▶ [Your task]: Write each entry out once more, please, precisely as shown.

▶ [Records to process]:
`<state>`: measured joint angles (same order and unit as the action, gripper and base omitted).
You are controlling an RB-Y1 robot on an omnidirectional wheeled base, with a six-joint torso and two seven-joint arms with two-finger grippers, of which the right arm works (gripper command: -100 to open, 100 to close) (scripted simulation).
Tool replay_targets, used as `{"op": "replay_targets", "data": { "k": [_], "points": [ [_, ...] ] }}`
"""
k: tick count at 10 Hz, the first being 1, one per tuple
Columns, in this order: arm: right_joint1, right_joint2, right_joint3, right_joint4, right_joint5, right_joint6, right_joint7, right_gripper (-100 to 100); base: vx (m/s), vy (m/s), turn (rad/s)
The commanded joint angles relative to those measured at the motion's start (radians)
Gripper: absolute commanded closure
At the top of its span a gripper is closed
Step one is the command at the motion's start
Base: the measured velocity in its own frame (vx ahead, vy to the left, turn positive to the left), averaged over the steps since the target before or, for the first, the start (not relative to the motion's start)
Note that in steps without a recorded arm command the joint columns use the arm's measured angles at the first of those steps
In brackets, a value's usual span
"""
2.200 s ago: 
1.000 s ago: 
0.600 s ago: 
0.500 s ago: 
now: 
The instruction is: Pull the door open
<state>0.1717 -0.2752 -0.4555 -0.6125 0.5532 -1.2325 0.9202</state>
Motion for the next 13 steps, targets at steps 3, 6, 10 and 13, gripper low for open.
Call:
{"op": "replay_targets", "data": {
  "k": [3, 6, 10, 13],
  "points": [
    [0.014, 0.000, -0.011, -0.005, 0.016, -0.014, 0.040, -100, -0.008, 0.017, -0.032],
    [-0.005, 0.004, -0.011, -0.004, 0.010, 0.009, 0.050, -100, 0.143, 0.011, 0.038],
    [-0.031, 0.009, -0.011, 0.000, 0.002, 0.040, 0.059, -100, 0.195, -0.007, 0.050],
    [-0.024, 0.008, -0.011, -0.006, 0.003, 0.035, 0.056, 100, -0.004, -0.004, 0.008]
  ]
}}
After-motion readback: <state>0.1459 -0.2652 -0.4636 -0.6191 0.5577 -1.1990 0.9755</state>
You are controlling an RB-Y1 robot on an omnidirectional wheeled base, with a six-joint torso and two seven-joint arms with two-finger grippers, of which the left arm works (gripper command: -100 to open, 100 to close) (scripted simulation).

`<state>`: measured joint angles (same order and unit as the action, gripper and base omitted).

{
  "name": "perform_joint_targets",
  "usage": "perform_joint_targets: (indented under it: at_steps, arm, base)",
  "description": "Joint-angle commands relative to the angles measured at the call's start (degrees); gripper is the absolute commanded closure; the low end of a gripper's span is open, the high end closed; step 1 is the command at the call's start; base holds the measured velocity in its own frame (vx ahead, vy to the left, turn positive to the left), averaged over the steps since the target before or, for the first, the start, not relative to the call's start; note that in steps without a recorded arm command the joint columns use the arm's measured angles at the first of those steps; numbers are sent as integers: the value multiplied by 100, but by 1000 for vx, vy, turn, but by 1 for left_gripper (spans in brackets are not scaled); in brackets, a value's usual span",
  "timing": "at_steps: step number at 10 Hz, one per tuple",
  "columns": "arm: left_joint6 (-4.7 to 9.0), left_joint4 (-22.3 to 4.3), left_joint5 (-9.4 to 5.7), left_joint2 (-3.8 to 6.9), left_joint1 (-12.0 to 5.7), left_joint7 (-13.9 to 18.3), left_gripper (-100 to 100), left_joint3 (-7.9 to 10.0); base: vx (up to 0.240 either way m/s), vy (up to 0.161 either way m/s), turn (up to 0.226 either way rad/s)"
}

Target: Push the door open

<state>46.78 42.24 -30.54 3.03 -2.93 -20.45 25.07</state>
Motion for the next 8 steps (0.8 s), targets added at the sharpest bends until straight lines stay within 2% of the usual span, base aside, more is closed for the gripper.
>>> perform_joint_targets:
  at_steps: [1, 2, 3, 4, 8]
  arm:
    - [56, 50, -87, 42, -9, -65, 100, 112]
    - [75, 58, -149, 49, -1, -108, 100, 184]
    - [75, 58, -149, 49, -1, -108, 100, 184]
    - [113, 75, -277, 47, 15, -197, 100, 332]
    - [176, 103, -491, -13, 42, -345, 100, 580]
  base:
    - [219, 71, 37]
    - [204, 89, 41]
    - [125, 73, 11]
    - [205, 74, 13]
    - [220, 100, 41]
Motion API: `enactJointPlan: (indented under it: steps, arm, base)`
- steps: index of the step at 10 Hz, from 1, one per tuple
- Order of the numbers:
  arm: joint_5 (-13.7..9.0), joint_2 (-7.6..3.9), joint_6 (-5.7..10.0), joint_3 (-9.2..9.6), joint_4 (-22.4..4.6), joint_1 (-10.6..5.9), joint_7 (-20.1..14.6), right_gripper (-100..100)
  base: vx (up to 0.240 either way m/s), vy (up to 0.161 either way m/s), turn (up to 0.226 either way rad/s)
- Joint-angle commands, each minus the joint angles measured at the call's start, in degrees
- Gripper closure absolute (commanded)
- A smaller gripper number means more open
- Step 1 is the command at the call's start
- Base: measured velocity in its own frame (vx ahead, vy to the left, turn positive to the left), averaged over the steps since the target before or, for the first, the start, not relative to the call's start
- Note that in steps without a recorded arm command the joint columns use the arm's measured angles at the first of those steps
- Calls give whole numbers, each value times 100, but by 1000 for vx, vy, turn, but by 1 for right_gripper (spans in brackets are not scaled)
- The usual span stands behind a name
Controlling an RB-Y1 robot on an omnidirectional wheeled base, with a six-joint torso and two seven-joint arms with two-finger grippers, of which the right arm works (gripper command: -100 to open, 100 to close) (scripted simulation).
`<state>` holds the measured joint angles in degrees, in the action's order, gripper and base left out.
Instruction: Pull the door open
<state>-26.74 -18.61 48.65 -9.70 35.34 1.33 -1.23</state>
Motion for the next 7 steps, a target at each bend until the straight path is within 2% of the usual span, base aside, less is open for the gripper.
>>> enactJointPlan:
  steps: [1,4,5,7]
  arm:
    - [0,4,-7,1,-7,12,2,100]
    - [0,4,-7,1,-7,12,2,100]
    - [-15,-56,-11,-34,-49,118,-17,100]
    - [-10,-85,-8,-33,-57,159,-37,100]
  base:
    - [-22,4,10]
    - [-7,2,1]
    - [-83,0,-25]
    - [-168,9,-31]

▶ [Solution to this problem]:
`<state>`: measured joint angles (same order and unit as the action, gripper and base omitted).
You are controlling an RB-Y1 robot on an omnidirectional wheeled base, with a six-joint torso and two seven-joint arms with two-finger grippers, of which the right arm works (gripper command: -100 to open, 100 to close) (scripted simulation).
Tool replay_targets, used as `{"op": "replay_targets", "data": { "k": [_], "points": [ [_, ...] ] }}`
"""
k: tick count at 10 Hz, the first being 1, one per tuple
Columns, in this order: arm: right_joint1, right_joint2, right_joint3, right_joint4, right_joint5, right_joint6, right_joint7, right_gripper (-100 to 100); base: vx (m/s), vy (m/s), turn (rad/s)
The commanded joint angles relative to those measured at the motion's start (radians)
Gripper: absolute commanded closure
At the top of its span a gripper is closed
Step one is the command at the motion's start
Base: the measured velocity in its own frame (vx ahead, vy to the left, turn positive to the left), averaged over the steps since the target before or, for the first, the start (not relative to the motion's start)
Note that in steps without a recorded arm command the joint columns use the arm's measured angles at the first of those steps
In brackets, a value's usual span
"""
2.200 s ago: 
1.000 s ago: 
0.600 s ago: 
0.500 s ago: 
now: 
The instruction is: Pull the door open
<state>0.1717 -0.2752 -0.4555 -0.6125 0.5532 -1.2325 0.9202</state>
Motion for the next 13 steps, targets at steps 3, 6, 10 and 13, gripper low for open.
Call:
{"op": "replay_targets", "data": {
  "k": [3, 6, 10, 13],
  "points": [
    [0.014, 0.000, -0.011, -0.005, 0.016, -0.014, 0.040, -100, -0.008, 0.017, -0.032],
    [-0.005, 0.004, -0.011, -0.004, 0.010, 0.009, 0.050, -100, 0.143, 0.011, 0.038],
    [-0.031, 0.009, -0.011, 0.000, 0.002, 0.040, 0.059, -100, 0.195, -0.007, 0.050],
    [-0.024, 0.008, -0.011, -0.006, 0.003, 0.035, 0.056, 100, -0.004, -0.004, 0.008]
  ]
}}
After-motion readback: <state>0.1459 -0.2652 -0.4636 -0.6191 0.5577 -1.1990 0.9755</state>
You are controlling an RB-Y1 robot on an omnidirectional wheeled base, with a six-joint torso and two seven-joint arms with two-finger grippers, of which the left arm works (gripper command: -100 to open, 100 to close) (scripted simulation).

`<state>`: measured joint angles (same order and unit as the action, gripper and base omitted).

{
  "name": "perform_joint_targets",
  "usage": "perform_joint_targets: (indented under it: at_steps, arm, base)",
  "description": "Joint-angle commands relative to the angles measured at the call's start (degrees); gripper is the absolute commanded closure; the low end of a gripper's span is open, the high end closed; step 1 is the command at the call's start; base holds the measured velocity in its own frame (vx ahead, vy to the left, turn positive to the left), averaged over the steps since the target before or, for the first, the start, not relative to the call's start; note that in steps without a recorded arm command the joint columns use the arm's measured angles at the first of those steps; numbers are sent as integers: the value multiplied by 100, but by 1000 for vx, vy, turn, but by 1 for left_gripper (spans in brackets are not scaled); in brackets, a value's usual span",
  "timing": "at_steps: step number at 10 Hz, one per tuple",
  "columns": "arm: left_joint6 (-4.7 to 9.0), left_joint4 (-22.3 to 4.3), left_joint5 (-9.4 to 5.7), left_joint2 (-3.8 to 6.9), left_joint1 (-12.0 to 5.7), left_joint7 (-13.9 to 18.3), left_gripper (-100 to 100), left_joint3 (-7.9 to 10.0); base: vx (up to 0.240 either way m/s), vy (up to 0.161 either way m/s), turn (up to 0.226 either way rad/s)"
}

Target: Push the door open

<state>46.78 42.24 -30.54 3.03 -2.93 -20.45 25.07</state>
Motion for the next 8 steps (0.8 s), targets added at the sharpest bends until straight lines stay within 2% of the usual span, base aside, more is closed for the gripper.
>>> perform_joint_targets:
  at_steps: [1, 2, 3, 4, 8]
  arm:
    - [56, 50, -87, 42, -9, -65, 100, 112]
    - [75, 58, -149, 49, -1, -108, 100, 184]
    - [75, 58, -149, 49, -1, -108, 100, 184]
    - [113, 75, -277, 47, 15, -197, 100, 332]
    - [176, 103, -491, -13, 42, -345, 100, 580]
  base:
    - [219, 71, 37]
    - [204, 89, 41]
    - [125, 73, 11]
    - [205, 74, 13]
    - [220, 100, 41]
Motion API: `enactJointPlan: (indented under it: steps, arm, base)`
- steps: index of the step at 10 Hz, from 1, one per tuple
- Order of the numbers:
  arm: joint_5 (-13.7..9.0), joint_2 (-7.6..3.9), joint_6 (-5.7..10.0), joint_3 (-9.2..9.6), joint_4 (-22.4..4.6), joint_1 (-10.6..5.9), joint_7 (-20.1..14.6), right_gripper (-100..100)
  base: vx (up to 0.240 either way m/s), vy (up to 0.161 either way m/s), turn (up to 0.226 either way rad/s)
- Joint-angle commands, each minus the joint angles measured at the call's start, in degrees
- Gripper closure absolute (commanded)
- A smaller gripper number means more open
- Step 1 is the command at the call's start
- Base: measured velocity in its own frame (vx ahead, vy to the left, turn positive to the left), averaged over the steps since the target before or, for the first, the start, not relative to the call's start
- Note that in steps without a recorded arm command the joint columns use the arm's measured angles at the first of those steps
- Calls give whole numbers, each value times 100, but by 1000 for vx, vy, turn, but by 1 for right_gripper (spans in brackets are not scaled)
- The usual span stands behind a name
Controlling an RB-Y1 robot on an omnidirectional wheeled base, with a six-joint torso and two seven-joint arms with two-finger grippers, of which the right arm works (gripper command: -100 to open, 100 to close) (scripted simulation).
`<state>` holds the measured joint angles in degrees, in the action's order, gripper and base left out.
Instruction: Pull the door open
<state>-26.74 -18.61 48.65 -9.70 35.34 1.33 -1.23</state>
Motion for the next 7 steps, a target at each bend until the straight path is within 2% of the usual span, base aside, less is open for the gripper.
>>> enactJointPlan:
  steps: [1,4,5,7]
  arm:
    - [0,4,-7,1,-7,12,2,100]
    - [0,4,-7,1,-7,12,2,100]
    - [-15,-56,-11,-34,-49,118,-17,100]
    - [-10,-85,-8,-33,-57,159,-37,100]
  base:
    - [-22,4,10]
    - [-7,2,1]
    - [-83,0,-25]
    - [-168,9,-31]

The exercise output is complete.